NEW YORK (GenomeWeb News) – In a study appearing online in Science Translational Medicine today, researchers from the US and Iceland reported that they have identified parts of the genome in which methylation patterns varies — including a handful of these so-called variably methylated regions that correspond to body mass index.
By comparing DNA methylation patterns across the genomes of dozens of Icelandic individuals using blood samples collected in 1991 and 2002, the team detected hundreds of regions in the genome showing variable methylation patterns from one individual to the next. Even so, they explained, many of these epigenetic marks are stable within the same individual over time.
And because more than a dozen of the variably methylated regions, or VMRs, showed some association with BMI, the researchers speculated that such epigenetic patterns could offer insights into genes and parts of the genome contributing to BMI and other conditions.
"Epigenetics has given us 13 exciting new leads to variability in body mass and obesity," co-corresponding author Daniele Fallin, an epidemiology researcher with the Johns Hopkins Bloomberg School of Public Health, said in a statement. "The team's success suggests a new epigenetic strategy for identifying those at risk for many common diseases, and for possible new prevention methods and therapies."
Fallin and her co-workers relied on a method called comprehensive array-based relative methylation using custom NimbleGen HD2 arrays to assess CpG methylation status at roughly 4.5 million sites across the genomes of 74 Icelandic individuals.
DNA for the study was isolated from the white blood cells of a subset of individuals participating in the Reykjavik study and a related project known as the Age, Gene/Environment Susceptibility, or AGES, study. In particular, the researchers focused on Reykjavik study samples collected in 1991 and AGES study samples collected from the same individuals in 2002.
In the process, they identified 227 regions of the genome in which DNA methylation varied widely from one individual to the next.
When they compared samples from 1991 with those taken in 2002, the team found that about half of VMRs for each individual showed the same patterns as they had 11 years earlier.
Meanwhile, roughly a third of the VMRs varied within the same individual over time, the researchers explained, while information for the remaining VMRs was ambiguous.
By bringing together VMR and BMI data, the researchers were also able to pin down 13 VMRs that are apparently associated with BMI.
Of these, four were consistently associated with BMI in the individuals tested, showing methylation levels that coincided with BMI. Among them: VMRs in and around PM20D1, MMP9, PRKG1, RFC5 — genes suspected of contributing to obesity, energy balance, or diabetes-related processes.

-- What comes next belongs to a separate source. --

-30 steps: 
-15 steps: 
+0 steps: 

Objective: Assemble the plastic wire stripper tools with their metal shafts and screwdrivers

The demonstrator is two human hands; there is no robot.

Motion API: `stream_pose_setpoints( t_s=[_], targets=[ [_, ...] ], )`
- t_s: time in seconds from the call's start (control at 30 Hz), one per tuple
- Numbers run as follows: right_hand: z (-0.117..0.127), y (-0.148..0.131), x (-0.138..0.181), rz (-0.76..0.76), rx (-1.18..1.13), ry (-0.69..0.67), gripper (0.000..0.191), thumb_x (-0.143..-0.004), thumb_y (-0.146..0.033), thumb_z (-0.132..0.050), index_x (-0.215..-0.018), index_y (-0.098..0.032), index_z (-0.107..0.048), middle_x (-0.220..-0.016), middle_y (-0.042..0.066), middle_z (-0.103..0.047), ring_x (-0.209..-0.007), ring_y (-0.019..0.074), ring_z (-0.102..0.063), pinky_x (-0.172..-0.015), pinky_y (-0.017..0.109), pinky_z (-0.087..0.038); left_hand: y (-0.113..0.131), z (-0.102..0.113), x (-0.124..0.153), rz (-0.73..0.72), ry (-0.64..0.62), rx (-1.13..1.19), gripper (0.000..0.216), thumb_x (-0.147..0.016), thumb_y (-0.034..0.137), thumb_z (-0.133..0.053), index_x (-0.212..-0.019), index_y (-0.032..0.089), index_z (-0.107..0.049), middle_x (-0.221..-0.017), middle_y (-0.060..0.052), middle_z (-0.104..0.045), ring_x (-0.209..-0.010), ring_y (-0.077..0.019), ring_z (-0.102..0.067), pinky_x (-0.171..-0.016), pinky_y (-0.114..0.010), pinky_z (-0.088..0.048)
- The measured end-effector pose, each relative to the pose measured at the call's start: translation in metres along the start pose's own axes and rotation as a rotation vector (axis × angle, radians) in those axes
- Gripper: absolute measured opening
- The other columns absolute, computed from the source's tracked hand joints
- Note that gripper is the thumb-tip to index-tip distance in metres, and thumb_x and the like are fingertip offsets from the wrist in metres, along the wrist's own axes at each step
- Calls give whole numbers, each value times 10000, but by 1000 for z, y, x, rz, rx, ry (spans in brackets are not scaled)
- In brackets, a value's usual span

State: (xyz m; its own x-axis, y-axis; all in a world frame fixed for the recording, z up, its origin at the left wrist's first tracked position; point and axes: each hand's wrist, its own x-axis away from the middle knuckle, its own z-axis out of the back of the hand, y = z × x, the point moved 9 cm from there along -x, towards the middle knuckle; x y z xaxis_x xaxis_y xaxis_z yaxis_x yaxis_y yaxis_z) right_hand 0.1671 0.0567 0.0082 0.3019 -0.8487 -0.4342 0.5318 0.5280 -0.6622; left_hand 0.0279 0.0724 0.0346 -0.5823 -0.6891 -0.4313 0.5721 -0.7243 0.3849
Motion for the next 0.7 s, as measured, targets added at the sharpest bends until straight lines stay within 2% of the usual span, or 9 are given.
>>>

Although they noted that the findings are preliminary and based on a modest sample size, those involved in the study say it raises the possibility that some methylation marks in the genome are stable over time, while others shift — perhaps coinciding with an individual's environmental exposures.

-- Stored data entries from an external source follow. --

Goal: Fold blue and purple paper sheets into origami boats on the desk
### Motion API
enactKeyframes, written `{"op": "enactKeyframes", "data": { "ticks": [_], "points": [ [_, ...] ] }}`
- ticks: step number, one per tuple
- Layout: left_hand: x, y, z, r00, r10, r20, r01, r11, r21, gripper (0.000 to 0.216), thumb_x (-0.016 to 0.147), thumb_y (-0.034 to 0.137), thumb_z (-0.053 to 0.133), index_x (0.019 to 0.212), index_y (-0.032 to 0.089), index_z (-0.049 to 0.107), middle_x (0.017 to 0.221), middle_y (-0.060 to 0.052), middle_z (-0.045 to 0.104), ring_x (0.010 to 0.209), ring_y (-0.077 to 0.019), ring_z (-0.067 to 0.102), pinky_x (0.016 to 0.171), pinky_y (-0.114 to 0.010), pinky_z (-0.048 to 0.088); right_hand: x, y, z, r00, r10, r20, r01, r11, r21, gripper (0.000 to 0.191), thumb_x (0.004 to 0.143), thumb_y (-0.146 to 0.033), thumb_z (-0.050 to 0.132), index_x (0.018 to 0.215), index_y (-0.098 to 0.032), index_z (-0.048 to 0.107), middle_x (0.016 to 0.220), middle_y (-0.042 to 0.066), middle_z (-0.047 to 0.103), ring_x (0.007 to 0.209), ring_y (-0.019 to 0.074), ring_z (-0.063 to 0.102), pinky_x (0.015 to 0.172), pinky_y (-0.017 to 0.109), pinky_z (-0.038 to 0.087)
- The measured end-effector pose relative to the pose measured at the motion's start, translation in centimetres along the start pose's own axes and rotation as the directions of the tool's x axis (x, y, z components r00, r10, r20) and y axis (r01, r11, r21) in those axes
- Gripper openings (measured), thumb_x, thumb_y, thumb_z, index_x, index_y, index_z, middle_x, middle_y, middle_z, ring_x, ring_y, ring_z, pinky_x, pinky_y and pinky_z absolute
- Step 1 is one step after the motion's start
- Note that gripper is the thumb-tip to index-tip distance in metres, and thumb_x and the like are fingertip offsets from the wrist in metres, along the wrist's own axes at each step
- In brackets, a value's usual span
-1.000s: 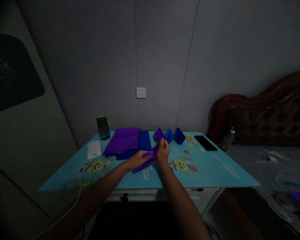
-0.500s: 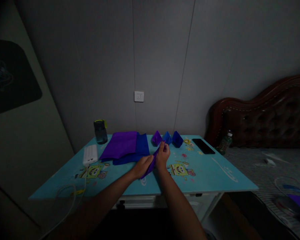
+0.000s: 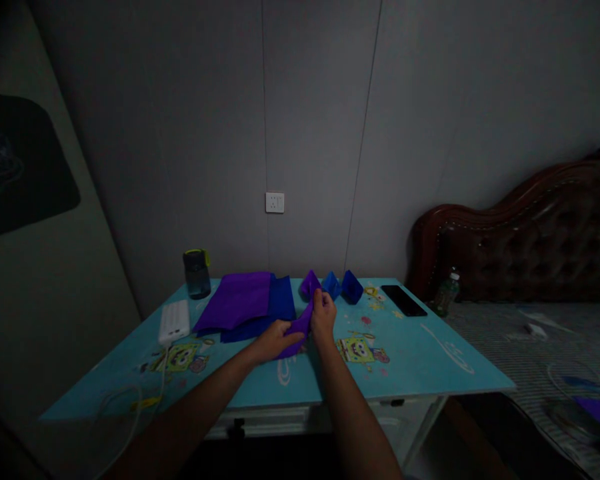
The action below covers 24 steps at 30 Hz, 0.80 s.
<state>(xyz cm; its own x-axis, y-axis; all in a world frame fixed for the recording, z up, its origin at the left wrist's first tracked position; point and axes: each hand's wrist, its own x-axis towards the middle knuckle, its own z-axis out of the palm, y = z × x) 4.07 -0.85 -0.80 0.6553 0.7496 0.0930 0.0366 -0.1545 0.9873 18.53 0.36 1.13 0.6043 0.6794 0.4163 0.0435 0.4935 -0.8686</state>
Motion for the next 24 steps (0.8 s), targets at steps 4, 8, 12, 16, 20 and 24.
{"op": "enactKeyframes", "data": {
  "ticks": [4,8,12,16,20,24],
  "points": [
    [-0.3,-0.5,0.0,0.998,-0.041,0.038,0.046,0.991,-0.128,0.047,0.069,0.051,0.073,0.086,0.008,0.062,0.074,-0.008,0.069,0.057,-0.0180,0.066,0.059,-0.031,0.054,-0.4,-0.7,0.2,0.982,0.154,0.109,-0.163,0.983,0.083,0.051,0.076,-0.070,0.055,0.070,-0.020,0.051,0.048,-0.008,0.043,0.042,0.0094,0.038,0.041,0.022,0.027],
    [-0.2,-0.9,-0.2,0.999,-0.043,0.000,0.043,0.995,-0.084,0.047,0.068,0.051,0.073,0.080,0.007,0.063,0.072,-0.010,0.069,0.054,-0.0167,0.065,0.056,-0.029,0.053,-0.7,-1.2,0.4,0.963,0.206,0.172,-0.235,0.957,0.169,0.053,0.072,-0.071,0.060,0.080,-0.020,0.055,0.048,-0.004,0.055,0.039,0.0127,0.050,0.038,0.022,0.036],
    [-0.1,-0.8,0.0,0.999,-0.040,-0.006,0.039,0.994,-0.101,0.046,0.069,0.050,0.073,0.082,0.007,0.063,0.071,-0.009,0.068,0.054,-0.0174,0.066,0.054,-0.029,0.053,-0.5,-1.0,0.3,0.970,0.218,0.110,-0.238,0.946,0.220,0.054,0.071,-0.071,0.062,0.083,-0.018,0.059,0.047,-0.004,0.057,0.038,0.0131,0.052,0.038,0.023,0.040],
    [-0.5,-0.2,-0.1,0.998,-0.015,-0.063,0.005,0.989,-0.146,0.051,0.068,0.053,0.073,0.085,0.006,0.063,0.075,-0.011,0.069,0.054,-0.0174,0.066,0.054,-0.030,0.054,-0.7,-0.4,0.6,0.949,0.258,0.182,-0.301,0.914,0.272,0.057,0.072,-0.071,0.061,0.094,-0.018,0.065,0.061,0.001,0.066,0.049,0.0154,0.059,0.043,0.024,0.044],
    [-0.4,0.4,-0.4,0.980,0.022,-0.195,-0.061,0.978,-0.199,0.058,0.068,0.060,0.071,0.087,0.005,0.064,0.071,-0.011,0.070,0.053,-0.0167,0.065,0.054,-0.028,0.052,-1.6,0.0,1.1,0.849,0.300,0.435,-0.398,0.904,0.155,0.058,0.073,-0.070,0.061,0.086,-0.014,0.070,0.063,0.005,0.068,0.045,0.0144,0.056,0.041,0.024,0.041],
    [-0.3,0.3,-0.1,0.981,-0.025,-0.192,-0.021,0.972,-0.236,0.063,0.064,0.062,0.073,0.093,0.007,0.062,0.072,-0.010,0.070,0.057,-0.0182,0.067,0.058,-0.029,0.054,-1.6,0.1,1.0,0.866,0.282,0.413,-0.360,0.925,0.123,0.060,0.071,-0.070,0.064,0.085,-0.012,0.071,0.062,0.006,0.068,0.046,0.0143,0.056,0.043,0.024,0.041]
  ]
}}
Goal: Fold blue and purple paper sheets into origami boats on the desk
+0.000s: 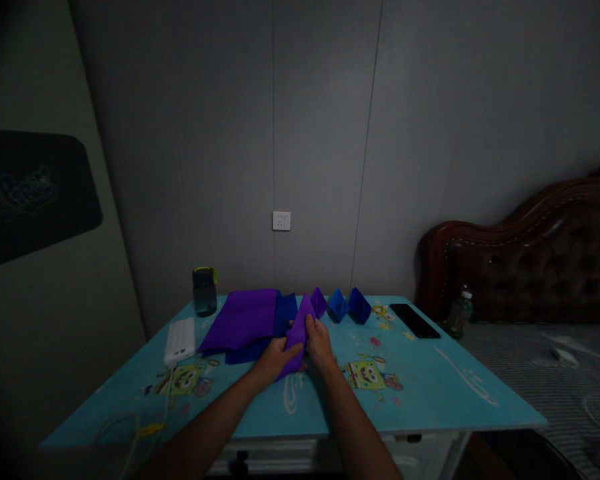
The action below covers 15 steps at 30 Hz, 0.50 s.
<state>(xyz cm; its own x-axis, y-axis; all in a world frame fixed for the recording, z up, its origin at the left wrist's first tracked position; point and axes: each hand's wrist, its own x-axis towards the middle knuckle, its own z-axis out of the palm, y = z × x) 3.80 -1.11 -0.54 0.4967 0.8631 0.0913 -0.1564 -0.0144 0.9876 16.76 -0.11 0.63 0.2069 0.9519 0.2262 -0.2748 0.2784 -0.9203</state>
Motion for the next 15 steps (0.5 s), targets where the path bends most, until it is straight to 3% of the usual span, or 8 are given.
{"op": "enactKeyframes", "data": {
  "ticks": [3,5,10,15],
  "points": [
    [-0.4,-0.4,0.1,0.980,-0.131,0.149,0.133,0.991,-0.008,0.069,0.067,0.065,0.070,0.106,0.009,0.057,0.076,-0.012,0.071,0.060,-0.0218,0.070,0.057,-0.031,0.054,0.3,-0.1,-0.4,0.998,0.005,-0.068,0.001,0.997,0.083,0.063,0.069,-0.073,0.063,0.089,-0.013,0.072,0.070,0.008,0.072,0.050,0.0162,0.060,0.045,0.026,0.044],
    [-0.6,-0.5,0.0,0.966,-0.156,0.205,0.157,0.988,0.011,0.072,0.069,0.068,0.066,0.110,0.010,0.054,0.077,-0.013,0.071,0.059,-0.0230,0.070,0.053,-0.030,0.053,0.4,0.0,-0.4,0.998,0.024,-0.064,-0.016,0.993,0.116,0.064,0.070,-0.073,0.061,0.091,-0.014,0.072,0.076,0.009,0.073,0.053,0.0171,0.061,0.047,0.027,0.046],
    [-0.3,-0.8,-0.4,0.991,-0.067,0.113,0.058,0.995,0.082,0.072,0.068,0.073,0.059,0.099,0.009,0.057,0.072,-0.012,0.070,0.051,-0.0202,0.067,0.045,-0.025,0.048,0.4,0.8,-0.2,0.999,-0.011,0.045,0.013,0.998,-0.060,0.062,0.071,-0.072,0.061,0.080,-0.012,0.074,0.067,0.008,0.071,0.052,0.0160,0.058,0.048,0.026,0.043],
    [0.3,-1.4,-0.2,0.993,-0.030,0.114,0.017,0.994,0.111,0.067,0.070,0.071,0.059,0.094,0.008,0.059,0.070,-0.012,0.070,0.047,-0.0190,0.065,0.043,-0.025,0.046,0.4,1.0,-0.1,0.998,-0.055,-0.026,0.053,0.995,-0.079,0.062,0.071,-0.073,0.060,0.076,-0.013,0.073,0.063,0.007,0.069,0.051,0.0158,0.057,0.047,0.025,0.042]
  ]
}}
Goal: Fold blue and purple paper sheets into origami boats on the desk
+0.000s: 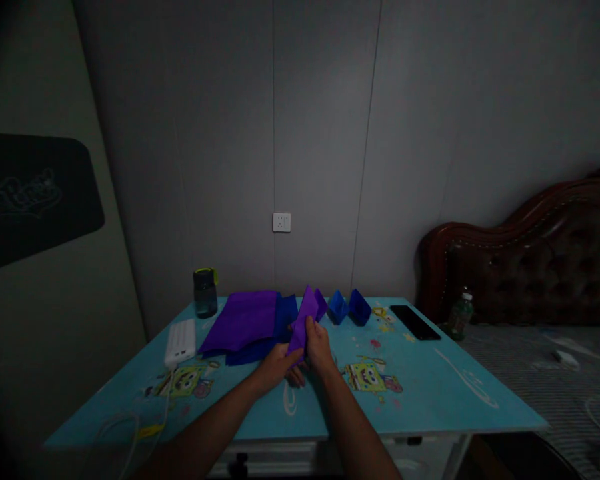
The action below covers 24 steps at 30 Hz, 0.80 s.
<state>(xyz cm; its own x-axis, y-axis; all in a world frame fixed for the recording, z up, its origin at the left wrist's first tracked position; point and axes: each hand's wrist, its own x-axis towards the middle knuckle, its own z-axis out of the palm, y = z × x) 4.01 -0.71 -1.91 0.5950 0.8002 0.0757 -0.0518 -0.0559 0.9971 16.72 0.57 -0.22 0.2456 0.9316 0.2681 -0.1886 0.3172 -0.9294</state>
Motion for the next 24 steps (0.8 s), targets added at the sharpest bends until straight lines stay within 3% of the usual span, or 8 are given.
{"op": "enactKeyframes", "data": {
  "ticks": [4,7,13,19,24],
  "points": [
    [0.41,0.06,-0.21,0.996,0.048,-0.077,-0.048,0.999,-0.003,0.063,0.070,0.069,0.059,0.093,0.010,0.058,0.067,-0.010,0.070,0.044,-0.0182,0.064,0.042,-0.025,0.046,-0.42,0.05,0.50,0.992,0.060,0.114,-0.071,0.993,0.096,0.058,0.072,-0.070,0.062,0.081,-0.014,0.072,0.064,0.005,0.068,0.050,0.0144,0.056,0.048,0.024,0.044],
    [0.45,0.23,-0.26,0.987,0.075,-0.145,-0.073,0.997,0.021,0.062,0.070,0.071,0.058,0.084,0.011,0.057,0.054,-0.006,0.065,0.041,-0.0183,0.062,0.039,-0.024,0.045,-0.78,0.10,0.69,0.975,0.072,0.209,-0.084,0.995,0.049,0.056,0.072,-0.068,0.064,0.080,-0.013,0.071,0.053,0.002,0.061,0.040,0.0104,0.046,0.038,0.021,0.033],
    [-0.01,-0.31,0.12,0.999,0.025,-0.039,-0.023,0.998,0.054,0.060,0.073,0.071,0.056,0.085,0.012,0.054,0.054,-0.008,0.066,0.038,-0.0193,0.062,0.035,-0.024,0.044,-0.53,-0.38,0.51,0.995,0.054,0.080,-0.059,0.997,0.054,0.059,0.071,-0.071,0.063,0.077,-0.013,0.069,0.060,0.005,0.065,0.045,0.0117,0.050,0.043,0.022,0.037],
    [0.26,-0.60,-0.36,0.980,0.084,-0.178,-0.073,0.995,0.066,0.061,0.078,0.073,0.047,0.088,0.013,0.054,0.049,-0.006,0.064,0.038,-0.0202,0.062,0.036,-0.025,0.044,-0.94,-0.47,1.03,0.978,0.033,0.207,-0.041,0.999,0.035,0.059,0.071,-0.073,0.060,0.063,-0.015,0.064,0.047,-0.001,0.053,0.039,0.0082,0.036,0.039,0.021,0.027],
    [0.13,-0.16,0.16,0.989,0.091,-0.120,-0.082,0.994,0.078,0.059,0.081,0.069,0.047,0.086,0.011,0.058,0.048,-0.006,0.063,0.038,-0.0198,0.062,0.035,-0.024,0.044,-0.94,-0.32,1.03,0.988,0.004,0.152,-0.007,1.000,0.020,0.058,0.067,-0.074,0.063,0.062,-0.016,0.064,0.052,0.001,0.059,0.045,0.0119,0.047,0.044,0.023,0.036]
  ]
}}
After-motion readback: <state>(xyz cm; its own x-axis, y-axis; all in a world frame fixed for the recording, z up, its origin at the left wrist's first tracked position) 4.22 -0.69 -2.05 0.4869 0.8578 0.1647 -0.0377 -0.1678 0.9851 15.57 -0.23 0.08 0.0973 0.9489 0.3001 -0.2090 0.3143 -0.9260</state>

"[T]hose regions that do not change over time can be used as an epigenetic signature for an individual, similar to genotype," they argued. "These regions can then be considered as candidates for assessment of methylation associations with disease or health-related phenotypes under specific risk models."
In the future, the team reportedly plans to do additional research investigating the potential role of VMRs in other traits or conditions such as aging and bipolar disorder.
"What we accomplished is a small proof-of-principle study that we think is just the tip of the iceberg in using epigenetics to expand our knowledge of new markers for many common diseases and opening the door for personalized epigenetic medicine," co-lead author Andrew Feinberg, director of the Johns Hopkins' Institute for Basic Biomedical Sciences' Center for Epigenetics, said in a statement.